Thursday, February 17, 2011

The Immortal Life of Henrietta Lacks by Rebecca Skloot

A book about cancer cells? I wasn't so sure I'd be interested in this particular non-fiction work. But Rebecca Skloot had me hooked in the first couple pages as she she so craftily described her early fascination with cell division. Suddenly I (a banker, writer, musician - definitely not a scientist), found myself intrigued with a woman named Henrietta Lacks, who had died in in 1951 of cervical cancer.  Her cancer cells are still living and dividing to this very day. Oh and by the way, she didn't know her cell tissue was going to be used for research. Neither did her family (for many years). And another thing - she was black.

Never mind the fact this had been the first time in history that cells had been able to grow outside of the body. HeLa cells (named after Henrietta Lacks) opened a whole big world for scientific research, paving the way for important discoveries like the polio vaccine. Ms. Skloot not only defines HeLa for us in a scientific sense - she writes the story of Henrietta Lacks. She is a person, with a family who ironically has a myriad of health problems and can barely afford health insurance.  But at least a few companies got rich from it.

This novel is definitely discussion-worthy. While racism is an obvious theme, I believe the most controversial issue is "informed consent" in the medical field. This has been taking place on all races and all genders for quite some time - before HIPPA. Have you ever had a procedure and wondered what happened to the "waste" (for lack of a better word)? Honestly, I have not - until I read this book. I don't care what they do with it. I don't even care if they use it for research - more power to them. Most would agree (including the Lacks family) that research for the progress of science is good. But I'd sure like to know if I had contributed to mankind in some way. And of course, I'd sure be curious if there's something about my "waste" that could make a research outfit billions of dollars.

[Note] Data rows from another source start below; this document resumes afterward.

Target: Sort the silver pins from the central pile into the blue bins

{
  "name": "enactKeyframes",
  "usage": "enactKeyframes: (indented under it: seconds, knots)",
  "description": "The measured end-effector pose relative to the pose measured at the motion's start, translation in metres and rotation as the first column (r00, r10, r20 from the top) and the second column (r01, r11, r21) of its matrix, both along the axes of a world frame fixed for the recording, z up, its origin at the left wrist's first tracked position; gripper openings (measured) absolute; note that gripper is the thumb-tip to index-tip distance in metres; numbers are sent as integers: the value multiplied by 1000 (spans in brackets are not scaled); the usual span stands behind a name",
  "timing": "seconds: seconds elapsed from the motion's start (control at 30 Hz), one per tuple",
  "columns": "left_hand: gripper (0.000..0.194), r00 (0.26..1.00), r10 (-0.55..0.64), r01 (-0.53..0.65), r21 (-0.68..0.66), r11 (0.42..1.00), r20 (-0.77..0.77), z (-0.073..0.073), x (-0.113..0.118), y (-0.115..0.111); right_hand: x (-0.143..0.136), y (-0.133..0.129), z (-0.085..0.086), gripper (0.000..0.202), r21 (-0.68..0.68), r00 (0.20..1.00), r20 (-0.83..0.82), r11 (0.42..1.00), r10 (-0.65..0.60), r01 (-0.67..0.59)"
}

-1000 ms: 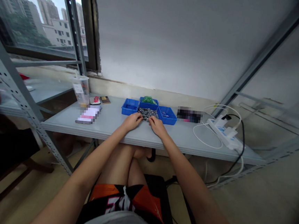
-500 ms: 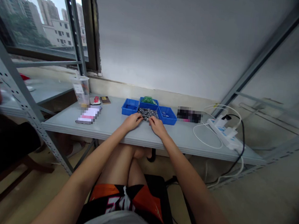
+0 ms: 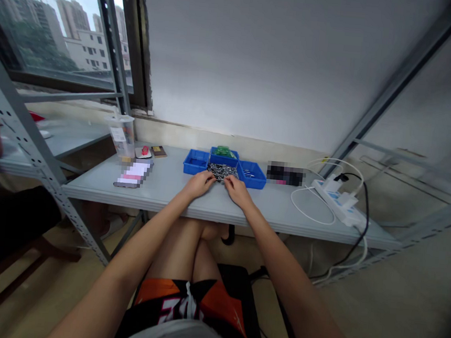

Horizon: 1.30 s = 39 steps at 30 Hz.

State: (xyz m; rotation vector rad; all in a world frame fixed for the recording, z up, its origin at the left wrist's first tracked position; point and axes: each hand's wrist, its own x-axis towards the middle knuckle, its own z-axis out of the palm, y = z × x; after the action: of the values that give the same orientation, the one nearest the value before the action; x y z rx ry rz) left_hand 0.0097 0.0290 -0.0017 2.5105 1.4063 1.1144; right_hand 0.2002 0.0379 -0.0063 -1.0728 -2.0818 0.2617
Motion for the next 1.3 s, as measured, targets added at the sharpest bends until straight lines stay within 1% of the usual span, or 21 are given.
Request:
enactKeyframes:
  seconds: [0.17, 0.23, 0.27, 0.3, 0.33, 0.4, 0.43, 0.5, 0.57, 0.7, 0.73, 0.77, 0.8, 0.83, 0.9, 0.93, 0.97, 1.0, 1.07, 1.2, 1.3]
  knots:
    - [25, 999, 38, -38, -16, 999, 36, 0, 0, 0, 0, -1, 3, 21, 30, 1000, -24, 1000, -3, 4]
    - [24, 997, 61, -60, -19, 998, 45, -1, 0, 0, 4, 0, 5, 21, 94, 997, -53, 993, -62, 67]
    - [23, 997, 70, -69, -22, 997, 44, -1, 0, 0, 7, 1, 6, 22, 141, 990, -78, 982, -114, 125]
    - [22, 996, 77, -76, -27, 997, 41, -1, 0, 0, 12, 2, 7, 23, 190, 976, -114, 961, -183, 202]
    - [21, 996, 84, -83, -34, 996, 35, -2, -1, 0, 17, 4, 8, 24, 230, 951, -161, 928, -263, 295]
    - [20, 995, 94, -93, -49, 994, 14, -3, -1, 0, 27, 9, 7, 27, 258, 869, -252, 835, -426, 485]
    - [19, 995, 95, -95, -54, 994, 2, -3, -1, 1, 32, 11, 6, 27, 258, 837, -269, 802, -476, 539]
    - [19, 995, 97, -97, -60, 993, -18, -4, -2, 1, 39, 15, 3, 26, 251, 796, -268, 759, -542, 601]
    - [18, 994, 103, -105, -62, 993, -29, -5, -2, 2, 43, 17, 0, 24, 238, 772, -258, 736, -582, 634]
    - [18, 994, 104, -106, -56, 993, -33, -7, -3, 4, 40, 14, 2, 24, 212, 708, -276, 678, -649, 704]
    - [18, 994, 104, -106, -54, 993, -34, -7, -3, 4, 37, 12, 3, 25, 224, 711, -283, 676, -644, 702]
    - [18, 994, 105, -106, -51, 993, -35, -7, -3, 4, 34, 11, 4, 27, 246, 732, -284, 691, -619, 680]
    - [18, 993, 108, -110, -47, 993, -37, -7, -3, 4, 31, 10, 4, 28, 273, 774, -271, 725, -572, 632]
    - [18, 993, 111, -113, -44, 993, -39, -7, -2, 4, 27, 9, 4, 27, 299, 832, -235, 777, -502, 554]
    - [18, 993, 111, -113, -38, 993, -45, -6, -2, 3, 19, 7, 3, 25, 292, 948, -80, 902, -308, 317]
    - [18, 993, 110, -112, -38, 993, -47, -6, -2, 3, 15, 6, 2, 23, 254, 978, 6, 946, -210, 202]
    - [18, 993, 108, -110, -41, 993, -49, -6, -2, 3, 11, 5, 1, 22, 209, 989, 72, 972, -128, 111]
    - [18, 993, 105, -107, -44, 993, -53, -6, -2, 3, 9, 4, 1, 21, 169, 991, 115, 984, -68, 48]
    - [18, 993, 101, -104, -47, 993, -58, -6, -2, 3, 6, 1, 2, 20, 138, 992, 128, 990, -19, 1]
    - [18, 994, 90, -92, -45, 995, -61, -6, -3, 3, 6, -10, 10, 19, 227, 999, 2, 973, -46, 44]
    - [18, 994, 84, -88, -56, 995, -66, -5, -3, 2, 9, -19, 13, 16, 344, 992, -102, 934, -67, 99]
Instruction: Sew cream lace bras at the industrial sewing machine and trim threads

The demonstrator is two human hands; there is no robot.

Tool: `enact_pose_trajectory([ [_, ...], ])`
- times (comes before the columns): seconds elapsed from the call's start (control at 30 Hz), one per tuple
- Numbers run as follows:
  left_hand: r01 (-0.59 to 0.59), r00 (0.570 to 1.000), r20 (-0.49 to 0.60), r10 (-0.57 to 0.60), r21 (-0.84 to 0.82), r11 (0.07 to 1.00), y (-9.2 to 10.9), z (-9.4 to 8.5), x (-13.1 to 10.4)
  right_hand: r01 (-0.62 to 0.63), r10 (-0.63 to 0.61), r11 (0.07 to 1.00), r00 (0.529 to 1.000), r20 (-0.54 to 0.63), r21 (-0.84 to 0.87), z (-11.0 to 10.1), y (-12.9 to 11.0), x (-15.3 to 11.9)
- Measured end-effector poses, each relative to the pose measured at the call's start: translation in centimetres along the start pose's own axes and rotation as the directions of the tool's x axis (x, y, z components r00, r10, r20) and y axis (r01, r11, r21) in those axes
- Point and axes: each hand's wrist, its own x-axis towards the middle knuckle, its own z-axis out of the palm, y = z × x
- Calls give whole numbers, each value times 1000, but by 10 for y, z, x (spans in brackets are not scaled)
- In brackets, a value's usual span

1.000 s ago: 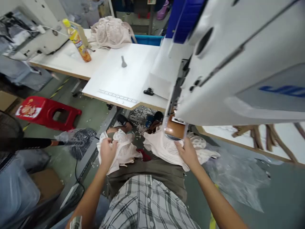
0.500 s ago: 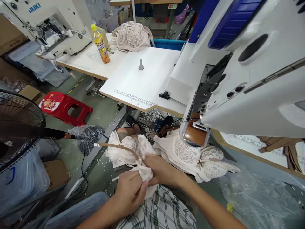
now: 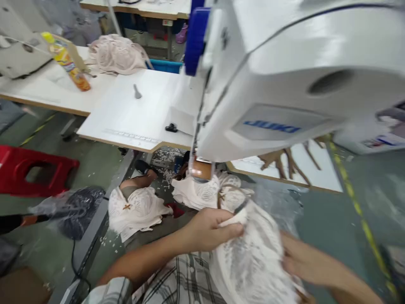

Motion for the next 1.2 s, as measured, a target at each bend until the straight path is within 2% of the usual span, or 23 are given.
enact_pose_trajectory([
  [0.03, 25, 1000, 5, -26, 119, 993, -7, 1, 6, -97, 92, 979, 995, 37, 181, 10, 12, 4],
  [0.07, 52, 999, 1, -53, 227, 973, -15, 0, 11, -211, 215, 893, 976, 36, 398, 23, 23, 8],
  [0.13, 85, 996, 0, -90, 355, 931, -34, -3, 17, -287, 403, 633, 915, 10, 719, 47, 45, 18],
  [0.2, 97, 993, 23, -117, 419, 903, -49, -10, 17, -210, 535, 438, 842, -66, 874, 63, 61, 25],
  [0.27, 109, 990, 28, -141, 487, 867, -56, -19, 12, -109, 593, 373, 792, -147, 921, 67, 71, 26],
  [0.33, 129, 988, 0, -154, 543, 830, -56, -26, 8, -83, 569, 415, 800, -188, 906, 65, 77, 23],
  [0.4, 143, 988, -32, -153, 577, 804, -50, -27, 5, -129, 490, 538, 852, -184, 833, 66, 77, 19],
  [0.47, 137, 988, -29, -149, 593, 793, -44, -22, 6, -207, 410, 626, 907, -92, 752, 73, 74, 17],
  [0.5, 130, 989, -16, -150, 596, 792, -40, -18, 6, -247, 399, 633, 916, -36, 734, 78, 71, 18],
  [0.53, 124, 988, -2, -153, 598, 792, -37, -14, 7, -279, 412, 611, 911, 3, 741, 82, 69, 19],
  [0.6, 117, 987, 18, -160, 597, 794, -33, -7, 7, -301, 499, 505, 866, 10, 809, 89, 65, 20],
  [0.67, 117, 985, 31, -168, 592, 797, -32, -3, 6, -250, 594, 384, 804, -31, 889, 88, 63, 21],
  [0.73, 124, 983, 34, -180, 596, 793, -33, -5, 5, -179, 630, 298, 775, -52, 938, 77, 64, 20],
  [0.87, 141, 979, 29, -202, 620, 772, -38, -12, 5, 58, 654, 256, 725, -217, 965, 42, 68, 13],
  [0.93, 138, 979, 33, -200, 615, 777, -40, -14, 6, 126, 633, 255, 728, -264, 959, 34, 72, 8],
  [1.0, 129, 980, 41, -193, 606, 785, -41, -14, 6, 54, 613, 295, 755, -232, 954, 38, 77, 4],
  [1.1, 114, 982, 53, -182, 604, 789, -40, -13, 7, -187, 597, 444, 791, -134, 876, 61, 88, 3],
  [1.17, 92, 982, 77, -174, 610, 787, -37, -11, 7, -253, 565, 492, 820, -85, 833, 77, 93, 7],
  [1.2, 74, 981, 96, -168, 613, 786, -35, -10, 7, -255, 543, 487, 837, -62, 835, 83, 95, 10],
])
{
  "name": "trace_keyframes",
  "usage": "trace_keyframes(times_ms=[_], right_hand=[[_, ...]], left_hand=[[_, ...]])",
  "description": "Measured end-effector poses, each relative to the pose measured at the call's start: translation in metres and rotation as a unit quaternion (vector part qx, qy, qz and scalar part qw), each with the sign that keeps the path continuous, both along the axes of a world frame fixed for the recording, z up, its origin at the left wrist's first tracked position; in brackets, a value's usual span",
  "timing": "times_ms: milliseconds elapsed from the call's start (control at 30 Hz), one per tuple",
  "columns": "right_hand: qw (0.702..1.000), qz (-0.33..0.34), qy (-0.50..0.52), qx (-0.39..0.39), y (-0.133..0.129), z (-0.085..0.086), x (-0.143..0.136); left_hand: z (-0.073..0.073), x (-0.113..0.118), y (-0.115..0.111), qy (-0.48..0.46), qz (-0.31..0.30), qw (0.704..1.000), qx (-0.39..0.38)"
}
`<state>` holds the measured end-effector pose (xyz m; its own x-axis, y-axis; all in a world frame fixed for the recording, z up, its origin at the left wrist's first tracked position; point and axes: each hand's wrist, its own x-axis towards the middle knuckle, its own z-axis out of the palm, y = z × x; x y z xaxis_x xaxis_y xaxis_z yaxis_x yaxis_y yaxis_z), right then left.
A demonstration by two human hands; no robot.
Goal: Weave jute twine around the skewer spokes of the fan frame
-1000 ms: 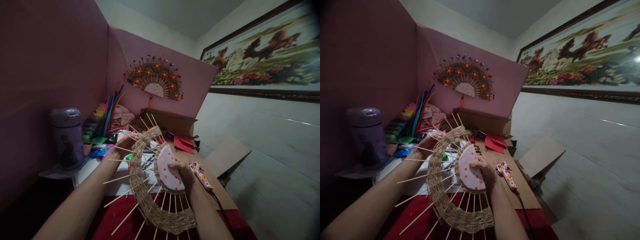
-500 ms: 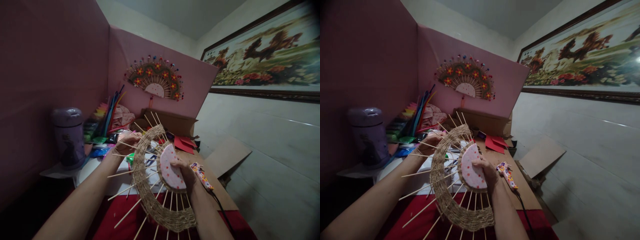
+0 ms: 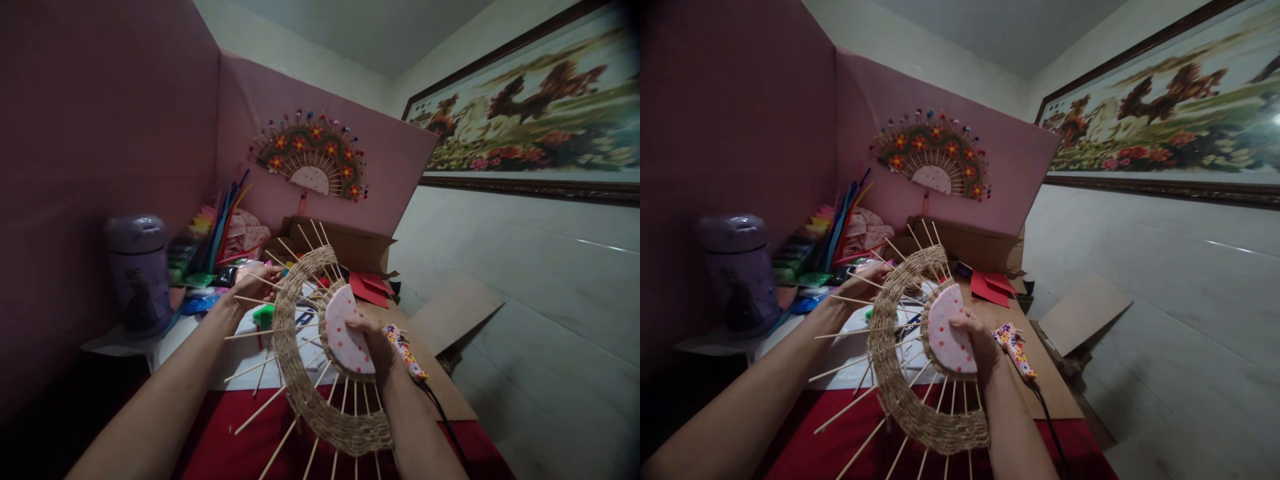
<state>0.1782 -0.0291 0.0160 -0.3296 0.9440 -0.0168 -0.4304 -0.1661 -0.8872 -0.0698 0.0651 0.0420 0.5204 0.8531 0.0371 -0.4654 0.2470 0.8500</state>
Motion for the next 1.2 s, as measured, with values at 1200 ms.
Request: trace_keyframes(times_ms=[1200], right_hand=[[0.999,-0.042,-0.021,-0.010,0.005,-0.002,-0.002]], left_hand=[[0.003,-0.002,-0.007,-0.031,-0.048,0.997,0.058]])
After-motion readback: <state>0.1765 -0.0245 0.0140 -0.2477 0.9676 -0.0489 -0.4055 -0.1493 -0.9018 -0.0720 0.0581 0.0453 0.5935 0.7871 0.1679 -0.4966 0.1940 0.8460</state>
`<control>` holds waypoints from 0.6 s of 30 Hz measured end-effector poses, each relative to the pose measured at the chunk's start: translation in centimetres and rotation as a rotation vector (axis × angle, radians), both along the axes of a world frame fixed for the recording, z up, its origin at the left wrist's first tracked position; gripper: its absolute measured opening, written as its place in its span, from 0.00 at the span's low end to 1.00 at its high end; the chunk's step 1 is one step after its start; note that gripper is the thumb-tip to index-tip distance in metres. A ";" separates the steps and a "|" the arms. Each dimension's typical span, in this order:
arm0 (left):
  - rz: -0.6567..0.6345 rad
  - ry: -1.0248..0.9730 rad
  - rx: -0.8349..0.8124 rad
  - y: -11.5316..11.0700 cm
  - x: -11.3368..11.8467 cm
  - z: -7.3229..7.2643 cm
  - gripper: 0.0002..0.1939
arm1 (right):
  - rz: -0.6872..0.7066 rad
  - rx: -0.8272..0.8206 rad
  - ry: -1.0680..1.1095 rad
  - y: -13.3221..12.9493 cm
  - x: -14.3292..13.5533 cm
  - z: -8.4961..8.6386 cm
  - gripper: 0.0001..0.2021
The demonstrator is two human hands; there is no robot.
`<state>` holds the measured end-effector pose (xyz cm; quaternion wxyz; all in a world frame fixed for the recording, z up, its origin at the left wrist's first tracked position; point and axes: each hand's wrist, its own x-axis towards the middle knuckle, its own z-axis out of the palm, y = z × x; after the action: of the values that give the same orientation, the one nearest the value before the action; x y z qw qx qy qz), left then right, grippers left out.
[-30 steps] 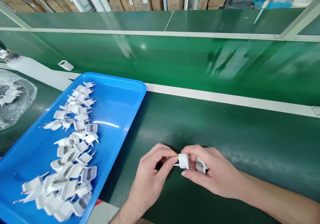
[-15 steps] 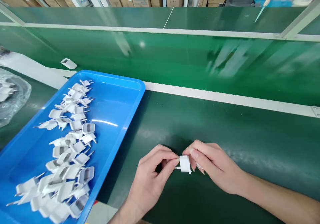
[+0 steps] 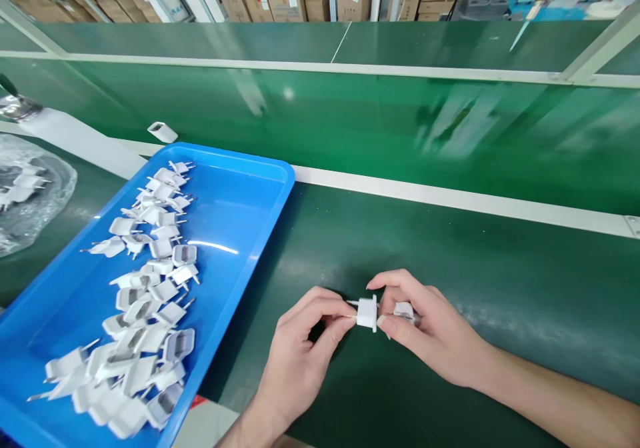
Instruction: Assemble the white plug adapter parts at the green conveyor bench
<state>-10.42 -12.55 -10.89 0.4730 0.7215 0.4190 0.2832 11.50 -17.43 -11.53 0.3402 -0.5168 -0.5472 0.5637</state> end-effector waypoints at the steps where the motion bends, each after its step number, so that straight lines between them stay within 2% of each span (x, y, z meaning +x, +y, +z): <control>1: 0.002 -0.010 0.004 0.0 0.0 -0.1 0.03 | -0.014 0.014 -0.002 -0.1 0.0 -0.1 0.14; 6: 0.009 -0.049 0.077 -0.1 -0.2 -0.1 0.05 | 0.007 0.072 0.023 -0.3 0.1 -0.5 0.14; 10: 0.023 -0.045 0.101 0.0 -0.1 0.1 0.05 | 0.049 0.034 0.047 -0.2 0.1 -0.5 0.13; 18: 0.056 -0.043 -0.029 0.2 0.0 -0.3 0.04 | 0.056 0.064 -0.015 -0.1 -0.6 -0.5 0.12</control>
<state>-10.43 -12.36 -11.18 0.4841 0.6963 0.4327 0.3058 10.93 -17.53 -12.00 0.3364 -0.4946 -0.5816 0.5513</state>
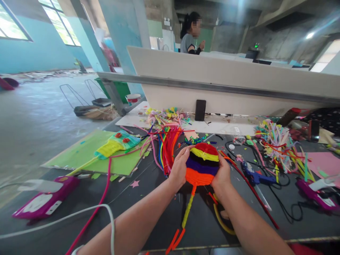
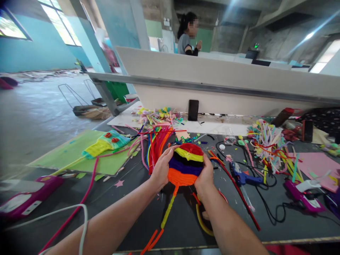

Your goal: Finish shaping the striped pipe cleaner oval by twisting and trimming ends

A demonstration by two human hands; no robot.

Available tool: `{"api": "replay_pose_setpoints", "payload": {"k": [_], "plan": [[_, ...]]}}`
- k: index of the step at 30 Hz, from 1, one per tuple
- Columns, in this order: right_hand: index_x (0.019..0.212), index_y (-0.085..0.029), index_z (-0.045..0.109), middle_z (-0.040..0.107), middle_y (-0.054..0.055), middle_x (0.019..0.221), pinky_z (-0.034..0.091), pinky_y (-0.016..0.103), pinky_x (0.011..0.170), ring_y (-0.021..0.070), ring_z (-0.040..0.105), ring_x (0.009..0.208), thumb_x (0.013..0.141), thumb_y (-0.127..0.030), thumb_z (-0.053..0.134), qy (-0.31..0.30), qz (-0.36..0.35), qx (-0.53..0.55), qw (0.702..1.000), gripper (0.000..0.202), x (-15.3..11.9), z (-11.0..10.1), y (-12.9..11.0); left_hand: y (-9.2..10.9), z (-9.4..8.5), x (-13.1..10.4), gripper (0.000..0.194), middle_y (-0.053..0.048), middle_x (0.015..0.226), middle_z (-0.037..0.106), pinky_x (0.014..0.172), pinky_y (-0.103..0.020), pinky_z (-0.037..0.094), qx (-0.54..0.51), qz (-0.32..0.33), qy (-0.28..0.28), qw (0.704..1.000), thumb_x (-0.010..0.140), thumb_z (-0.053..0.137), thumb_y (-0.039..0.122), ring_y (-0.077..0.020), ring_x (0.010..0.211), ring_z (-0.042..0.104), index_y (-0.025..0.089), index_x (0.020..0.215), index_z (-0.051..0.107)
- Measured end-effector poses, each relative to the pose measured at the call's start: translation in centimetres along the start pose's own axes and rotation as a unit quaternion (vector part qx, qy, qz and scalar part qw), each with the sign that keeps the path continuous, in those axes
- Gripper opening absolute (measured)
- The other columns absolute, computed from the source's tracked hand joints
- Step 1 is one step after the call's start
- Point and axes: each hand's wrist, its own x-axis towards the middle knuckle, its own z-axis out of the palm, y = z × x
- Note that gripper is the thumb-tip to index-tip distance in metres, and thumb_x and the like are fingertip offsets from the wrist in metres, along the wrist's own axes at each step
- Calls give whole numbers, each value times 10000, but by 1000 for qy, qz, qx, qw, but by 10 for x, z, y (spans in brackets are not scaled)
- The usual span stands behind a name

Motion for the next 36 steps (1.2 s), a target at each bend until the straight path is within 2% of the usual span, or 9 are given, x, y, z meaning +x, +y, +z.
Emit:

Anyway, this book is much more than a scholarly translation about cancer cells - it's a story about Henrietta Lacks and how she changed the world. And it's a story about a person's right to know how he or she can change the world.  It's a great read - I hope you read the story.

1 comment:

  1. I loved this book, also. What moved me the most was how the Lacks family suffered. They only heard rumors and misinformation. It tore me apart to read of the daughter's years of trying to educate herself so she might understand. They were not treated with the dignity, as humans, deserved.